French Sofregaz Lands Iranian Contract
French engineering firm Sofregaz has won a €42mn ($50.5mn) contract to cut flaring at a gas processing plant in South Pars, Iran. The director of South Pars Oil and Gas Company (POGC) Mohammad Meshkinfam, said at the signing ceremony September 6 that it would take less than a year for the contract to pay for itself.
The processing plant can handle 20bn m³/yr, from phases 2 and 3 of the massive field. The Iranian side of South Pars (SP) was divided into 24 phases and 13 plants. The other side of the border is Qatar, where it is called North Field, and most of its gas is being liquefied for export.
Ten countries account for three quarters of the gas flared globally, according to the World Bank, and Iran is third on that list.

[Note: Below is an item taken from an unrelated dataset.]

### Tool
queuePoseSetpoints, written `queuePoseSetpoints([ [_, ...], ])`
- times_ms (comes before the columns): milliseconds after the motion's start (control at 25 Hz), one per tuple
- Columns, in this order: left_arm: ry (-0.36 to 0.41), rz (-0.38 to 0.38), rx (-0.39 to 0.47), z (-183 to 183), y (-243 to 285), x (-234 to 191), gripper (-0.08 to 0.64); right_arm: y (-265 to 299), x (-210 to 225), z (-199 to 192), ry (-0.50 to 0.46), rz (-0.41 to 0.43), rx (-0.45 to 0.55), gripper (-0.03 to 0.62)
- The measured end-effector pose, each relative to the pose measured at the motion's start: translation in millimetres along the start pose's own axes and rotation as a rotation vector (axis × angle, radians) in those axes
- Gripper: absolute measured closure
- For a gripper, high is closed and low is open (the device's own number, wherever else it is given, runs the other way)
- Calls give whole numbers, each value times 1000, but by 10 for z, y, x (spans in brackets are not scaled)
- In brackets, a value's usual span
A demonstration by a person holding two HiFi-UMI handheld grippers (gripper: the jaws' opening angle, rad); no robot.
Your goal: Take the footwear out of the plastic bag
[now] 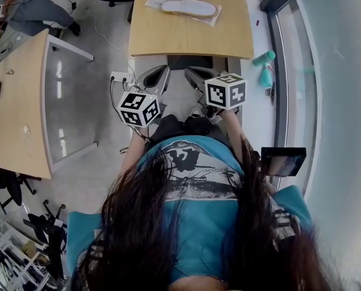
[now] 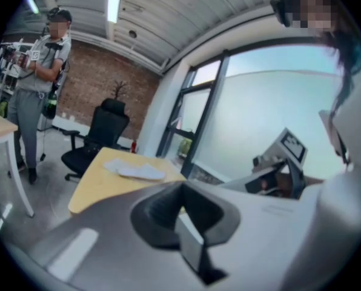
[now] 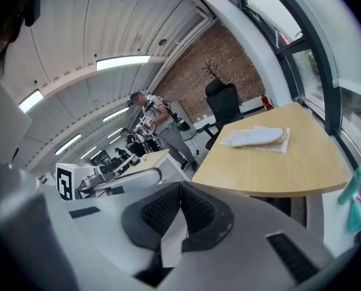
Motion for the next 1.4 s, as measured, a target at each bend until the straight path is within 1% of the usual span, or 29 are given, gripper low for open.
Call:
queuePoseSetpoints([
  [200, 0, -8, 33, -4, -201, -30, 557, 34, -328, -39, -148, -3, 42, 577],
  [320, 4, -6, 40, -3, -334, -47, 557, 62, -489, -89, -189, 5, 50, 577],
  [600, -2, 6, 40, -22, -320, -61, 557, 90, -471, -97, -210, 6, 38, 577],
  [960, 2, 0, 33, -18, -313, -50, 557, 65, -472, -94, -213, -11, 36, 577],
  [1400, 14, 10, 34, -23, -291, -8, 557, 28, -407, -116, -191, -10, 38, 577],
])
Point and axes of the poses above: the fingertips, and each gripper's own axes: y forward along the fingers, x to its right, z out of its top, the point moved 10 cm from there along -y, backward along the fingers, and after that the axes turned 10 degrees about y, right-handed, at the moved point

An oil ministry source told NGW anonymously that the plant where Sofregaz is to work now flares about 165mn m³/yr of gas (85% is methane) and that this would decrease to only 8mn m³/yr when the work is done in early 2020. He said Sofregaz will start the project in six months. “French Technip and Iran’s Saze Samin companies are involved in this project as well,” he added.
According to the statistics of World Bank, Iran’s flaring rose from 12.1bn m³ in 2015 to 16.4bn m³ in 2016.